One on one... with Ian Parker

With Ian Parker, Fellow of the Society, practising psychoanalyst in Manchester and Professor of Management, University of Leicester. With online-only q+a.

09 July 2014

One inspiration
Historian, philosopher and political activist Michel Foucault. He worked as a prison psychologist, and then realised something was deeply wrong with the way that the discipline operated as part of an apparatus of surveillance in modern society. His studies of psychology, psychiatry and psychoanalysis – what we now know as the ‘psy complex’ – also came to focus on confession as the other side of the coin to discipline.

One Book
The Explanation of Social Behaviour by Rom Harré and Paul Secord was one of the sparks for the methodological ‘crisis’ in psychology in the early 1970s. It spells out why we should for scientific purposes treat people as if they are human beings in research. I was lucky to have  a PhD supervisor, Roger Ingham at the University of Southampton, who provided support for me to link these ideas with Foucault’s.

One nugget of advice 
You might do some good in your role as ‘psychologist’ perhaps but treat that identity and the knowledge as a set of powerful and sometimes dangerous stories about people. Find inspiration and strength in the many other kinds of story from outside the discipline that are told about what human beings can do to reflect upon and remake themselves.

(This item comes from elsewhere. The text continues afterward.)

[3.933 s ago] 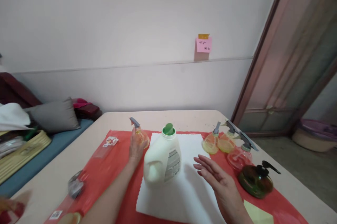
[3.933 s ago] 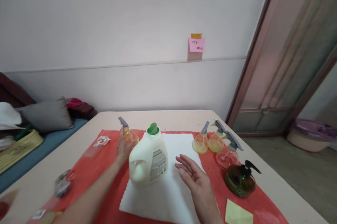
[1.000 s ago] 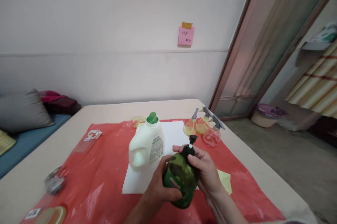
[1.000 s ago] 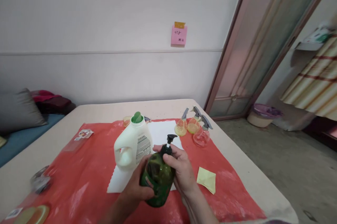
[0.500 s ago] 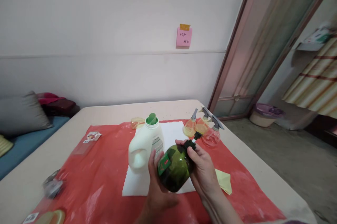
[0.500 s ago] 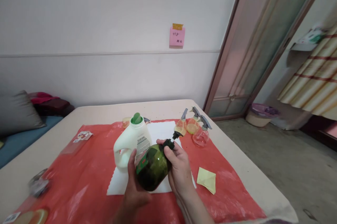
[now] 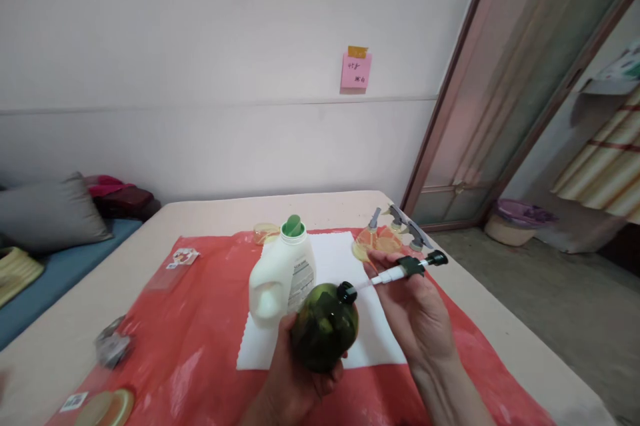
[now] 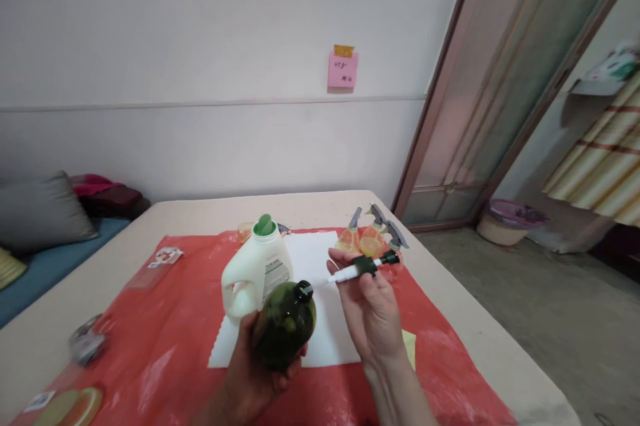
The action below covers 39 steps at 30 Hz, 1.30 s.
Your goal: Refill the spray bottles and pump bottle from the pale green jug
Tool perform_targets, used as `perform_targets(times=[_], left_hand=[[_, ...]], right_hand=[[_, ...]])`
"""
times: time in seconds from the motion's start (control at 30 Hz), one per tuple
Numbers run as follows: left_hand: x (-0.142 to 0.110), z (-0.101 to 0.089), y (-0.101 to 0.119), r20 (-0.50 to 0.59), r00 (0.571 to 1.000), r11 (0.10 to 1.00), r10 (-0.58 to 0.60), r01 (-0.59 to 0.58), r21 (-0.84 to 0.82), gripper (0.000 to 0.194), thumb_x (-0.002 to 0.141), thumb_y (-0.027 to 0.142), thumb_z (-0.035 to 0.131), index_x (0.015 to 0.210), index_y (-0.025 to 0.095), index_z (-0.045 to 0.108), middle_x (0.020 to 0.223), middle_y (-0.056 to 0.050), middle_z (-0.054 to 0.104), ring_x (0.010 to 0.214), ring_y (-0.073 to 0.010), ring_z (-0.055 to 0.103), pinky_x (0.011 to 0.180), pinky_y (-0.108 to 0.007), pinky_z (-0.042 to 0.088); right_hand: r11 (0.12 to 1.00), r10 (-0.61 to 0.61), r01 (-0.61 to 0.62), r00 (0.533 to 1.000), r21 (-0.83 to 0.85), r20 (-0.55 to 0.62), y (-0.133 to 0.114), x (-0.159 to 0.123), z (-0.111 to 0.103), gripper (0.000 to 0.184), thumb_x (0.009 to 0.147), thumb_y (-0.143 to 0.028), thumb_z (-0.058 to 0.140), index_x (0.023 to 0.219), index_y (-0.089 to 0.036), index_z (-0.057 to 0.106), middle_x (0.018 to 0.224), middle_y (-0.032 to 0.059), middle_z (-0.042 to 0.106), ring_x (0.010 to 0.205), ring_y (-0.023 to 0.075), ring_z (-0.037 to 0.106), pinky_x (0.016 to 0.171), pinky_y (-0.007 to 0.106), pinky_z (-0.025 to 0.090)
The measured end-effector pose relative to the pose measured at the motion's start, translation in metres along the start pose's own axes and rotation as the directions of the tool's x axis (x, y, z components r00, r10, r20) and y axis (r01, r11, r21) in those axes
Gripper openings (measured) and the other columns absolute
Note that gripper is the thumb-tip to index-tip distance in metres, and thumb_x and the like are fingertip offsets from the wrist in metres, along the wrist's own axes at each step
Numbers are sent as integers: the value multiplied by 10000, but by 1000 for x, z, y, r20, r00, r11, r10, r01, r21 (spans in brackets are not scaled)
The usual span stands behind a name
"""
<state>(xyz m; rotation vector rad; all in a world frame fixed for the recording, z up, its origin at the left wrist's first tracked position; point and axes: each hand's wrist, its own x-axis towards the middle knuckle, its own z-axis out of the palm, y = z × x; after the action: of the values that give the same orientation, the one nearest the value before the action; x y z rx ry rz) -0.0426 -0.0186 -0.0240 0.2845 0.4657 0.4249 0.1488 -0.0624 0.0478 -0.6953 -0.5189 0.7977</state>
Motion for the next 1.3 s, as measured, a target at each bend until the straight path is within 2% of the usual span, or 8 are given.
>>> perform_targets(times=[0.13,0.23,0.43,0.53,0.6,0.87,1.1,1.3], left_hand=[[-8,3,19,-83,983,985,162,-155,80,692,823,700,599,977,50,780,783,-167,769,556,-183,675,444,-212,453],[-19,8,35,-131,940,944,316,-297,146,617,807,653,645,978,73,770,787,-172,766,552,-190,665,438,-228,461],[-49,21,78,-156,740,744,655,-595,303,510,750,519,751,1104,154,712,889,-124,788,613,-241,709,483,-310,550],[-58,32,104,-178,642,653,746,-651,388,493,769,462,756,1151,160,678,874,-96,782,574,-212,692,452,-279,540],[-60,39,120,-191,608,621,771,-647,443,422,800,428,728,1108,144,678,816,-76,765,544,-189,673,437,-262,538],[-55,50,166,-160,617,559,771,-532,636,265,846,333,686,1048,167,644,783,-38,724,533,-168,662,420,-243,545],[-54,48,182,-121,638,452,760,-386,804,395,821,498,728,1049,208,588,792,-6,673,552,-146,641,435,-219,499],[-57,61,189,-122,615,321,779,-225,920,483,807,618,692,1091,247,569,844,10,644,587,-143,645,452,-225,479]], right_hand=[[999,-4,8,997,50,-78,1,14,-16,339,751,-594,818,957,-330,769,1100,50,749,1166,279,631,1033,505,478],[999,14,-4,980,49,-196,10,24,-27,305,685,-470,892,902,-298,764,996,19,742,946,212,636,824,380,526],[977,165,-194,950,-85,-266,28,29,-22,454,456,-346,981,852,-208,806,812,0,697,758,137,546,685,255,453],[970,167,-207,948,-126,-272,28,26,-16,474,433,-389,973,837,-199,814,821,9,699,766,142,538,675,253,438],[968,176,-216,945,-124,-277,26,25,-16,472,421,-408,971,814,-200,812,832,13,702,773,145,535,679,254,435],[967,178,-218,950,-135,-255,24,26,-22,448,432,-435,978,775,-209,800,868,19,697,812,154,525,702,262,431],[971,156,-194,957,-139,-246,24,25,-22,409,454,-430,971,729,-200,775,848,19,681,796,154,513,698,274,417],[968,158,-199,956,-150,-247,24,24,-21,447,467,-419,965,823,-201,803,843,18,685,794,156,510,712,284,405]])
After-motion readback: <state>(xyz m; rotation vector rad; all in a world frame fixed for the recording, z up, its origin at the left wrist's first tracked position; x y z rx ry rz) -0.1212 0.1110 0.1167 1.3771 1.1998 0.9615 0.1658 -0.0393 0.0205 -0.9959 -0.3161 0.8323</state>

One moment that changed the course of your career
Founding in 1990 of the Discourse Unit with Erica Burman as an independent research group. We realised only much later why it was so important. Time and again this international network of colleagues and friends has sustained us all 

One inspiring piece of research
Underground by Haruki Murakami. This amazing interview study of victims and perpetrators of the sarin gas attack on the Tokyo metro reinvents qualitative research in a way that combines ethics, cultural context and literary skill. My bet is that he managed it so well because he didn’t attend a psychology methods training module first

One cultural recommendation 
Kitchen Stories. Bent Hamer’s Norwegian film shows us that research which tries to screen out a relational dimension is quite impossible. This is a poignant exploration of separation and connection and the real stuff of psychology that is usually missing in journal accounts. Bit by bit, what it is to be human breaks through, and it shows the falsity of claims that neutral disinterested description of behaviour could provide anything worthwhile.

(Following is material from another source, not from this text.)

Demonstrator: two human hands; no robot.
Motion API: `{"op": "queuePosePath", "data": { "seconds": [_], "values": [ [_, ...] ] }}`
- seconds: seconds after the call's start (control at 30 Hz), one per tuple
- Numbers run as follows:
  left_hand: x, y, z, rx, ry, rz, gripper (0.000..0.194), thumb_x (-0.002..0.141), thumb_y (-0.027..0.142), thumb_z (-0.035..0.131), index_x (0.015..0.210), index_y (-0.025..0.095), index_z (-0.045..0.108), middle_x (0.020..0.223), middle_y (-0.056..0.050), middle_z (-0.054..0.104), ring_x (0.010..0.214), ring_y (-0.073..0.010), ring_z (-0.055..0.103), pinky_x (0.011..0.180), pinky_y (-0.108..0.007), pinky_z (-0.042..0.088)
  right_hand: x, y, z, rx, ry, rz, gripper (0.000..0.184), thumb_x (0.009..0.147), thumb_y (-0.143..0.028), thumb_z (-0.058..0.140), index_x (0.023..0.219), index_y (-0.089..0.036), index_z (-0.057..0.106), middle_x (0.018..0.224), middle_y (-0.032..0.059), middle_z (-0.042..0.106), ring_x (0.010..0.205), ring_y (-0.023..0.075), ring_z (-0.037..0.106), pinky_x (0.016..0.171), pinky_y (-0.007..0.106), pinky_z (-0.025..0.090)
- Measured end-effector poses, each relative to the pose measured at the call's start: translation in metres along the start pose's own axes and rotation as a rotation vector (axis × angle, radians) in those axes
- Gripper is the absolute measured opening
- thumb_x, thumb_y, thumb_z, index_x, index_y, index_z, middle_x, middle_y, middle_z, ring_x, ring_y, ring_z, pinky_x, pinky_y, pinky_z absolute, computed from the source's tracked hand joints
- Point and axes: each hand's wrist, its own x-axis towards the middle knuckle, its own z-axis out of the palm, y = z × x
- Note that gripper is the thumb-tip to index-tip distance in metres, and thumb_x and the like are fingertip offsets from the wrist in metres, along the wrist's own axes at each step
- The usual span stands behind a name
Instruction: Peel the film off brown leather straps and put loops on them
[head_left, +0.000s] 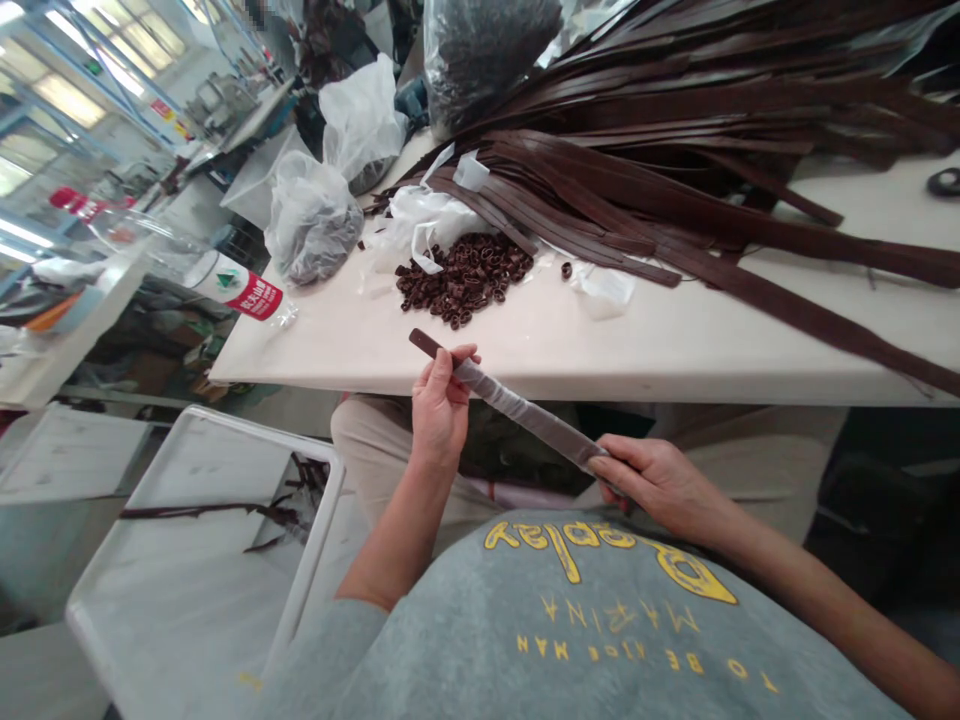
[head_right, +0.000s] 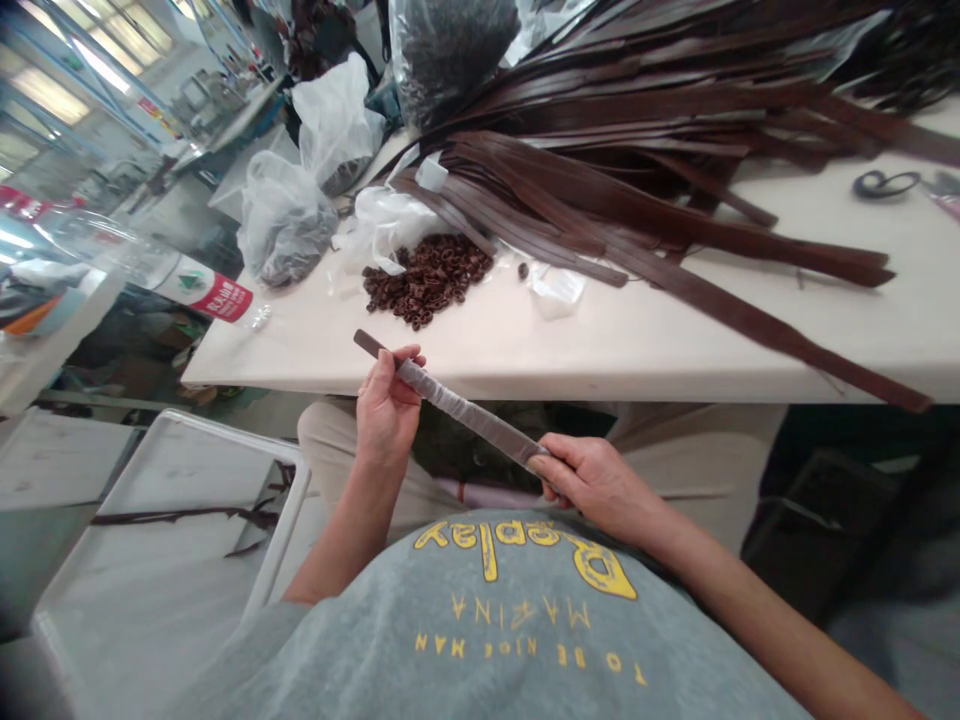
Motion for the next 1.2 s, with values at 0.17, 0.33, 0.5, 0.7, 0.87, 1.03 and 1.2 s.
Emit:
{"op": "queuePosePath", "data": {
  "seconds": [0.17, 0.33, 0.5, 0.7, 0.87, 1.03, 1.2],
  "values": [
    [-0.011, -0.009, 0.004, 0.003, -0.048, -0.076, 0.024, 0.078, 0.041, 0.076, 0.078, 0.018, 0.077, 0.083, -0.004, 0.076, 0.078, -0.0128, 0.068, 0.072, -0.023, 0.049, -0.018, 0.01, -0.015, 0.012, -0.105, 0.133, 0.04, 0.093, -0.054, 0.047, 0.073, -0.021, 0.059, 0.065, 0.0, 0.063, 0.057, 0.0145, 0.057, 0.055, 0.027, 0.043],
    [-0.039, -0.031, 0.023, 0.039, -0.175, -0.228, 0.028, 0.078, 0.045, 0.075, 0.082, 0.017, 0.078, 0.088, -0.005, 0.076, 0.083, -0.0154, 0.068, 0.08, -0.026, 0.049, 0.012, -0.025, -0.004, 0.114, -0.059, -0.022, 0.031, 0.093, -0.047, 0.049, 0.088, -0.019, 0.062, 0.081, 0.0032, 0.07, 0.07, 0.0177, 0.065, 0.065, 0.029, 0.049],
    [-0.042, -0.031, 0.022, 0.042, -0.156, -0.197, 0.026, 0.078, 0.043, 0.076, 0.083, 0.017, 0.078, 0.094, -0.006, 0.076, 0.088, -0.0165, 0.068, 0.084, -0.028, 0.048, 0.028, -0.039, 0.003, 0.077, -0.042, -0.051, 0.036, 0.092, -0.047, 0.047, 0.071, -0.02, 0.058, 0.063, 0.0005, 0.064, 0.057, 0.0143, 0.059, 0.059, 0.026, 0.045],
    [-0.026, -0.025, 0.012, 0.033, -0.087, -0.195, 0.029, 0.071, 0.044, 0.081, 0.081, 0.016, 0.077, 0.095, -0.006, 0.076, 0.079, -0.0126, 0.068, 0.071, -0.022, 0.051, 0.009, -0.021, -0.014, 0.099, -0.121, 0.06, 0.035, 0.091, -0.048, 0.049, 0.074, -0.02, 0.059, 0.06, -0.0014, 0.062, 0.053, 0.0125, 0.056, 0.052, 0.025, 0.041],
    [-0.021, -0.019, 0.003, 0.178, -0.04, -0.196, 0.029, 0.06, 0.035, 0.088, 0.077, 0.015, 0.075, 0.078, -0.002, 0.074, 0.052, -0.0046, 0.056, 0.051, -0.017, 0.045, 0.002, -0.024, -0.046, 0.191, -0.233, 0.095, 0.037, 0.089, -0.053, 0.058, 0.076, -0.019, 0.06, 0.067, -0.0001, 0.067, 0.058, 0.0122, 0.061, 0.056, 0.024, 0.046],
    [-0.008, -0.01, -0.009, 0.194, -0.011, -0.149, 0.025, 0.063, 0.024, 0.085, 0.084, 0.016, 0.074, 0.068, 0.003, 0.066, 0.052, -0.0043, 0.053, 0.046, -0.014, 0.043, 0.005, -0.021, -0.077, 0.454, -0.443, 0.147, 0.037, 0.086, -0.054, 0.065, 0.094, -0.018, 0.067, 0.086, 0.0035, 0.075, 0.074, 0.0148, 0.069, 0.07, 0.028, 0.054],
    [0.003, 0.004, -0.025, 0.223, 0.049, -0.127, 0.016, 0.071, 0.02, 0.076, 0.087, 0.017, 0.074, 0.06, 0.002, 0.062, 0.053, -0.0075, 0.052, 0.045, -0.015, 0.042, 0.001, -0.006, -0.081, 0.57, -0.474, 0.19, 0.038, 0.085, -0.049, 0.07, 0.105, -0.017, 0.068, 0.087, 0.0038, 0.075, 0.074, 0.0135, 0.069, 0.071, 0.027, 0.056]
  ]
}}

One alternative career path 
Acting. I connected with this again through some of work on Erving Goffman’s performance of self in failed attempts to build a ‘new’ social psychology, and now through Judith Butler’s queer political studies of the performative reiteration of identity. That feminist work brings together some elements of Foucault and psychoanalysis, and draws attention to the way we are always acting, for someone.

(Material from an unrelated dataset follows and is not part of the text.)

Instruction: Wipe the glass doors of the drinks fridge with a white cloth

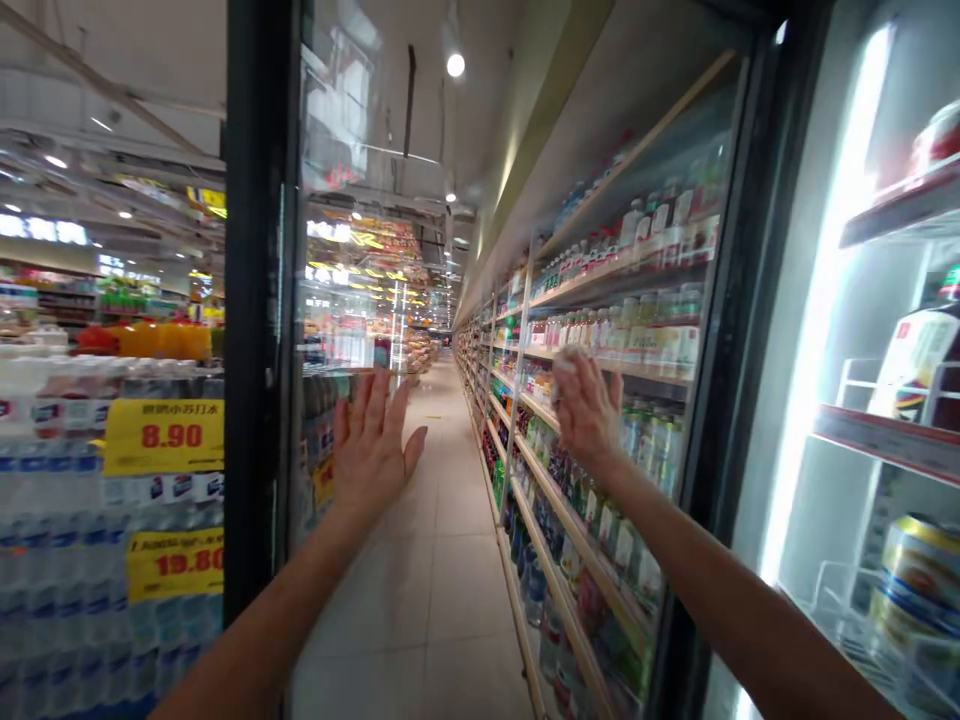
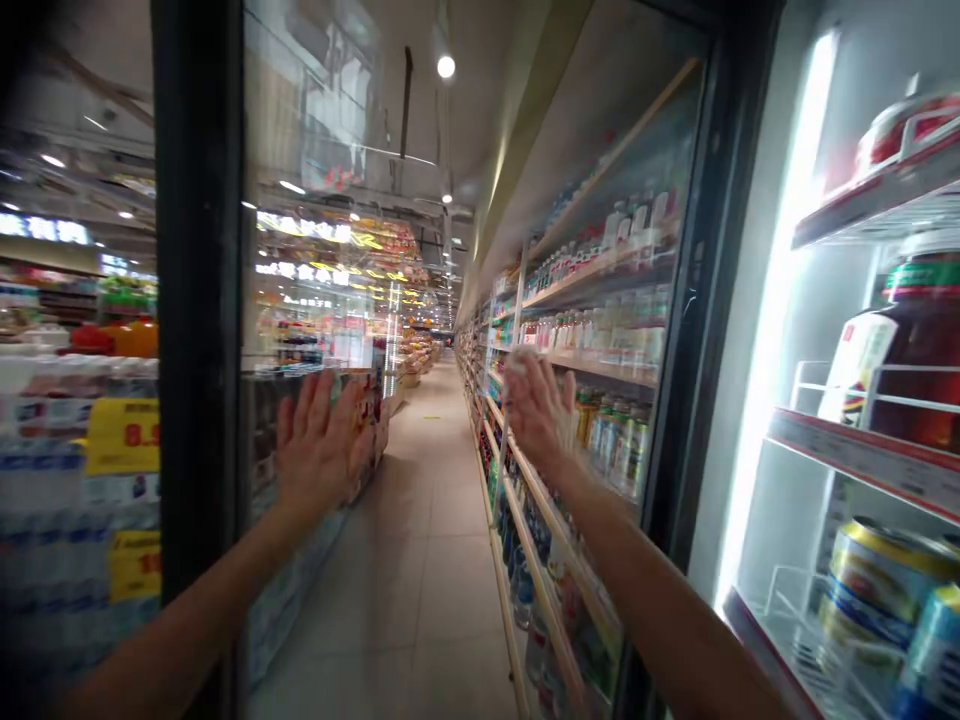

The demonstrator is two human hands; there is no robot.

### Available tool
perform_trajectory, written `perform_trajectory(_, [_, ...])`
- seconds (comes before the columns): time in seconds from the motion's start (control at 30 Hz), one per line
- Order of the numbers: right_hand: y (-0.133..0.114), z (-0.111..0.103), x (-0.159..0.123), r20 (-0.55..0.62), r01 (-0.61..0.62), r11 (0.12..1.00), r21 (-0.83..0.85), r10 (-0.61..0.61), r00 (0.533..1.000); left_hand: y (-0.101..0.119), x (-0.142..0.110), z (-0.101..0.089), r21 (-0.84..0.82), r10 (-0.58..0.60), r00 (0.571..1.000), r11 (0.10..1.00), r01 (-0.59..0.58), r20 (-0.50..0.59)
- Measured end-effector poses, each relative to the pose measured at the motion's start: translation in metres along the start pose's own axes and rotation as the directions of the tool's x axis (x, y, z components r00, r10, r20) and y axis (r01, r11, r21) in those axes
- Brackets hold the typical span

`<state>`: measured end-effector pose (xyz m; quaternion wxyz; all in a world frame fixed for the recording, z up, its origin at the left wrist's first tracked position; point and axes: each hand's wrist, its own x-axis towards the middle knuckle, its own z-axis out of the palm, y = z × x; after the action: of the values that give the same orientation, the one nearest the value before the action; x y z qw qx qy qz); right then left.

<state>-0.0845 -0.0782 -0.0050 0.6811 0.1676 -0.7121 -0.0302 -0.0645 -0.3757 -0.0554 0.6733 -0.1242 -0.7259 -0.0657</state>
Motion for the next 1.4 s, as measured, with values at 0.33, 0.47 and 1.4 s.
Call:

One hero from psychology  
Ignacio Martín-Baró was a Jesuit priest who founded ‘liberation psychology’ in Latin America. He was murdered in San Salvador together with five others by a military unit of the regime in 1989. He proved that a complicated contradictory mixture of theological, psychological and political commitment is possible, and he died striving for another world for us.

One hope for the future
That psychology reconnects with its past. In Izhevsk last December I held a handwritten note from Lev Vygotsky dated 1925 to the Russian Psychoanalytical Society asking to join it, and notes of the Society signed by Alexander Luria as meeting secretary. These connections with psychoanalysis and Marxism are airbrushed out of our textbooks. Now, re-energised by feminism, the connections open a window on another possible past, present and future. 

… online-only questions...

One problem that psychology should deal with
The combination of subjectivity, as something deeper and more mysterious than academic inquiry can fathom, with collective struggle to create changes in consciousness faster than psychologists can describe. Psychoanalysis and Marxism are each vigorously pushed aside by supposedly scientific psychology, and I suspect the reason for this is that in very different ways they speak to the impulse for critique and change.

One proud moment 
Well, this is one that is repeated, and each time as something different; the moment when a research student gains their PhD. The build up to the viva always fills me with anxiety, and it feels like a test of scholarship and trust in all those involved, including the examiners and the supervisor. Each time there is a little surprise, and relief and pride.

One magazine to read alongside The Psychologist
Asylum: Magazine for Democratic Psychiatry. This gives a little space to some psychologists and a lot of space for the voices of those who use psychological and psychiatric services.